Ambiance sécuritaire. Dix-sept cellules pour douze places seulement avec une étanchéité totale du reste de la détention. Dans cette aile réservée aux détenus radicalisés, tout est pensé pour qu'ils ne croisent personne d’autre dans les coursives que les surveillants chargés de les extraire de cellule pour les emmener à l’une des activités qui rythment leur quotidien. Des surveillants qui fonctionneront par deux, spécialement formés aux postures de sécurité, aux ouvertures de cellules, aux attitudes à tenir lors des entretiens. "il y aura une palpation systématique à chaque sortie de cellule et le paquetage des détenus sera plus réduit qu’en détention ordinaire pour éviter la fabrication d’armes artisanales. Nous avons été formés à cette sécurité et nous avons rencontré le personnel qui avait été agressé à Osny dans un quartier équivalent", explique M. Bernard, 1er surveillant. 

Une ambiance sécuritaire qui se ressent et s'entend comme l'explique le chef d'établissement Vincent Vernet : "Ici, le régime c’est porte fermée toute la journée. Les détenus ne sortent de leur cellule individuellement que pour se rendre à un endroit précis : cour de promenade, entretien avec les personnels.Il n'y a pas de bruit. Contrairement à une maison d'arrêt, vous n'allez pas entendre des gens crier aux fenêtres", précise-t-il. "Souvent, l'ambiance d'une maison centrale c'est un calme olympien. Ici, la spécificité c'est que chaque cellule est visible du mirador". 

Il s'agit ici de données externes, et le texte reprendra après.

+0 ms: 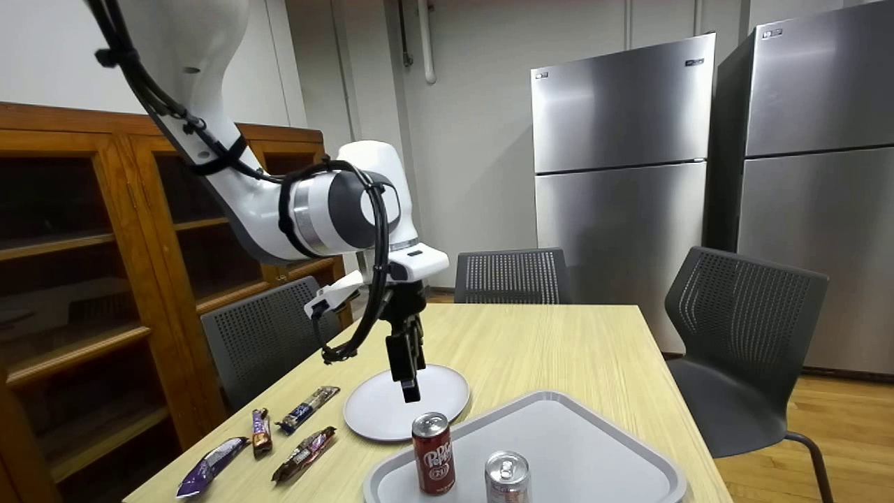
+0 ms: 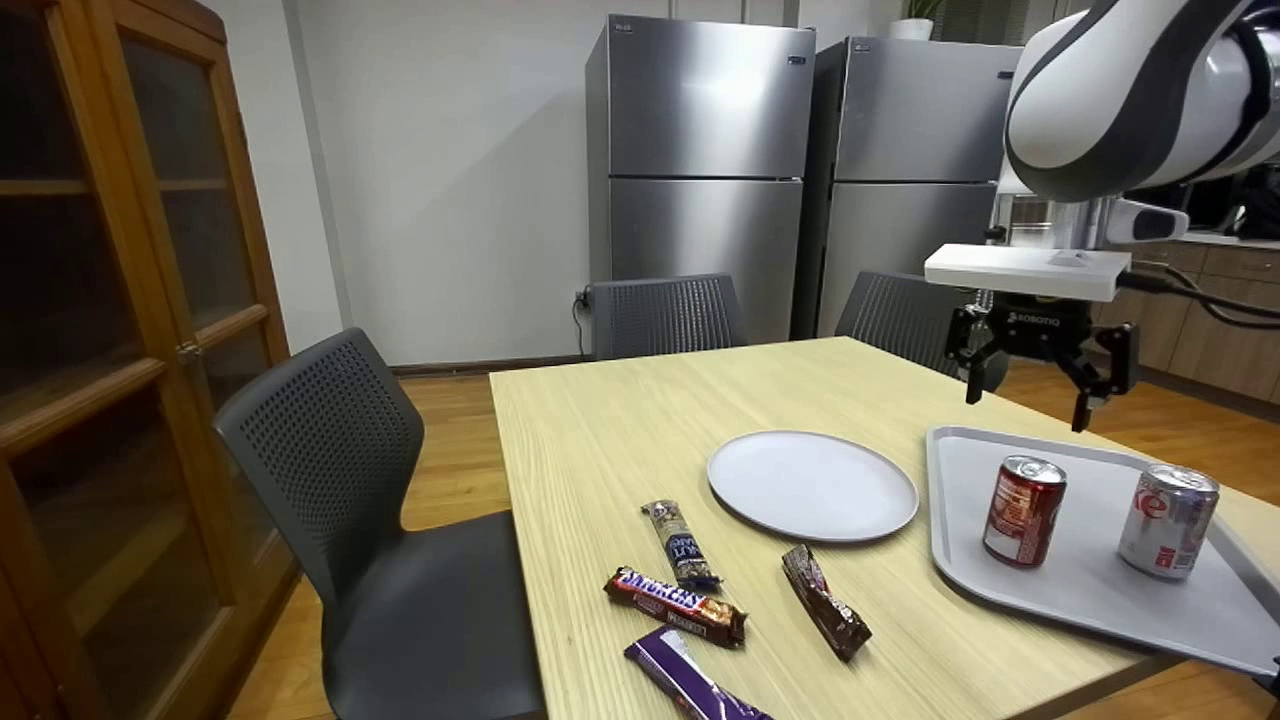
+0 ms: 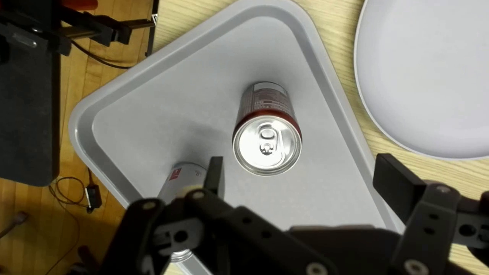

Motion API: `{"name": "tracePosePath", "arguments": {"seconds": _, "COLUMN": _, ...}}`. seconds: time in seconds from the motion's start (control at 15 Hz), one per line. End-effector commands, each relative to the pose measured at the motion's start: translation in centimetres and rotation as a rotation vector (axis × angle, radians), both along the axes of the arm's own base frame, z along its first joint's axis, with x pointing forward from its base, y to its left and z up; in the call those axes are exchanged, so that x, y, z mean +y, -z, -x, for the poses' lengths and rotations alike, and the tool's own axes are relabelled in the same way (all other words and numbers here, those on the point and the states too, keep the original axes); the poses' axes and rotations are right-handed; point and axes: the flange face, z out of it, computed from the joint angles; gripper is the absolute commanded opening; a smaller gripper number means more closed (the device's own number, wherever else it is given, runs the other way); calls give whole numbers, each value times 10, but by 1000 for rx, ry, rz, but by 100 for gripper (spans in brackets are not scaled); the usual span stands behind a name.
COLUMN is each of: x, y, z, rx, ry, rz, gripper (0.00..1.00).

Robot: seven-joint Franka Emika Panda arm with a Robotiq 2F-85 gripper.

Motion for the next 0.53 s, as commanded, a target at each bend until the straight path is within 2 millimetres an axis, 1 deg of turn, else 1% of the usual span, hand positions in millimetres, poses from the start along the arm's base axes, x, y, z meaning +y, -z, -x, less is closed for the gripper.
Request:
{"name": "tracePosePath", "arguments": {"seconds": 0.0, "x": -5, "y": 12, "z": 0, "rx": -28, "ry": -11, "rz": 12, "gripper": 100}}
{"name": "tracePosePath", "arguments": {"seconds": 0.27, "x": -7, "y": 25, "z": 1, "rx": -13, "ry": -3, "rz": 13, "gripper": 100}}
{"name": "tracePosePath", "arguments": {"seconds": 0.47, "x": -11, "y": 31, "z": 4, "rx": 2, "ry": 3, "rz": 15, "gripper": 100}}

En observation pendant dix-sept semaines. Pendant cette durée, les détenus sélectionnés par l'administration seront observés de près. Leur quotidien sera rythmé par des activités : accès quotidien à la cour de promenade, parloir les vendredi et samedi, entretiens avec des personnels des services d’insertion et de probation, des psychologues, et un médiateur du fait religieux.

Mais ils seront aussi scrutés dans leur vie quotidienne, dans leurs relations avec le personnel ou leur attitude en groupe lors d'un atelier : se comportent-ils en suiveur ou en leader, par exemple ? Le but est double et l'enjeu crucial : détecter ceux qui risquent de passer à l'acte si leur date de sortie est proche.

Et pour les autres qui ont encore de longues années de prison à purger, il s’agit prioritairement de repérer ceux qui ont le bagage et le charisme pour faire du prosélytisme. Ceux-là, il faudra les isoler pour éviter toute contamination du reste de la population carcérale, car seuls des radicalisés non prosélytes sont compatibles avec une détention ordinaire.

Le chargé de mission qui tient à rester anonyme explique que "l’administration pénitentiaire est sortie de l’amateurisme sur ce type de public, rien à voir avec il y a trois ou quatre ans. Les profils sont bien identifiés selon des critères précis : 40 % des radicalisés ont un passé délinquant, 30% sont des convertis, la majorité a un faible niveau éducatif et un parcours personnel cahotique. Il y aura un pic de sortie en 2022, notre mission c’est de préparer cela, avec autant que possible un travail de désengagement de la violence à mener".